* _THE PROBLEM_:
Retype the whole of the data exactly.

* _RECORDED DATA_:
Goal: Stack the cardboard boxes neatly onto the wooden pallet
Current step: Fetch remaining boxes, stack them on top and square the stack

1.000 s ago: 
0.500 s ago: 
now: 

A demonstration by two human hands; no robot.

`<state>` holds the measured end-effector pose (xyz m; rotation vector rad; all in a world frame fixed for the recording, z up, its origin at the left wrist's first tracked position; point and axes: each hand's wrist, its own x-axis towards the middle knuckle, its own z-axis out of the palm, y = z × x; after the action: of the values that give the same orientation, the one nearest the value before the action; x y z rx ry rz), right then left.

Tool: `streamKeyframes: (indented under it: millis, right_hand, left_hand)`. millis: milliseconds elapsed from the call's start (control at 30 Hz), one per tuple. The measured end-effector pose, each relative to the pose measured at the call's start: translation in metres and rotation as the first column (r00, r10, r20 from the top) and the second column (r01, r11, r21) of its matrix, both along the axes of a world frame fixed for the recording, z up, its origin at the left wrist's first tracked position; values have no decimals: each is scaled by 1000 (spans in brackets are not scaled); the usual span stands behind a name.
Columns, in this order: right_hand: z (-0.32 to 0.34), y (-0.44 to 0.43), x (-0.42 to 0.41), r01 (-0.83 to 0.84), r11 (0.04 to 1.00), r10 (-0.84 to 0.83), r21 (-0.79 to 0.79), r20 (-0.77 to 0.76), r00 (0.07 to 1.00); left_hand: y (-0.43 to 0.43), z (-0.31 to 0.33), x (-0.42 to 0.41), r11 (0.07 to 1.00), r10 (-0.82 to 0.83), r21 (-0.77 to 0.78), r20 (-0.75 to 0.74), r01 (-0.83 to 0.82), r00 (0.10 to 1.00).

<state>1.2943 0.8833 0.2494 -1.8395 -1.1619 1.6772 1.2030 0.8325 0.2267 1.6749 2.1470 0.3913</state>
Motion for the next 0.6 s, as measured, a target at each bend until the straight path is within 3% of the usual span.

* _ANSWER SECTION_:
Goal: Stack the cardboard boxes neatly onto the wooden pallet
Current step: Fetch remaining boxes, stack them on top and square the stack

1.000 s ago: 
0.500 s ago: 
now: 

A demonstration by two human hands; no robot.

`<state>` holds the measured end-effector pose (xyz m; rotation vector rad; all in a world frame fixed for the recording, z up, its origin at the left wrist's first tracked position; point and axes: each hand's wrist, its own x-axis towards the middle knuckle, its own z-axis out of the palm, y = z × x; after the action: of the values that give the same orientation, the one nearest the value before the action; x y z rx ry rz), right then left.

Tool: `streamKeyframes: (indented under it: millis, right_hand, left_hand)`. millis: milliseconds elapsed from the call's start (control at 30 Hz), one per tuple. The measured end-effector pose, each relative to the pose measured at the call's start: translation in metres and rotation as the first column (r00, r10, r20 from the top) and the second column (r01, r11, r21) of its matrix, both along the axes of a world frame fixed for the recording, z up, its origin at the left wrist's first tracked position; values have no decimals: each is scaled by 1000 (spans in brackets are not scaled); the usual span stands behind a name.
Columns, in this order: right_hand: z (-0.32 to 0.34), y (-0.44 to 0.43), x (-0.42 to 0.41), r01 (-0.83 to 0.84), r11 (0.04 to 1.00), r10 (-0.84 to 0.83), r21 (-0.79 to 0.79), r20 (-0.77 to 0.76), r00 (0.07 to 1.00); left_hand: y (-0.43 to 0.43), z (-0.31 to 0.33), x (-0.42 to 0.41), r11 (0.07 to 1.00), r10 (-0.82 to 0.83), r21 (-0.77 to 0.78), r20 (-0.75 to 0.74), r01 (-0.83 to 0.82), r00 (0.10 to 1.00).

<state>1.2943 0.8833 0.2494 -1.8395 -1.1619 1.6772 1.2030 0.8325 0.2267 1.6749 2.1470 0.3913</state>
Motion for the next 0.6 s, as measured, a target at each bend until the straight path is within 3% of the usual span.

Nothing further is needed to complete the exercise.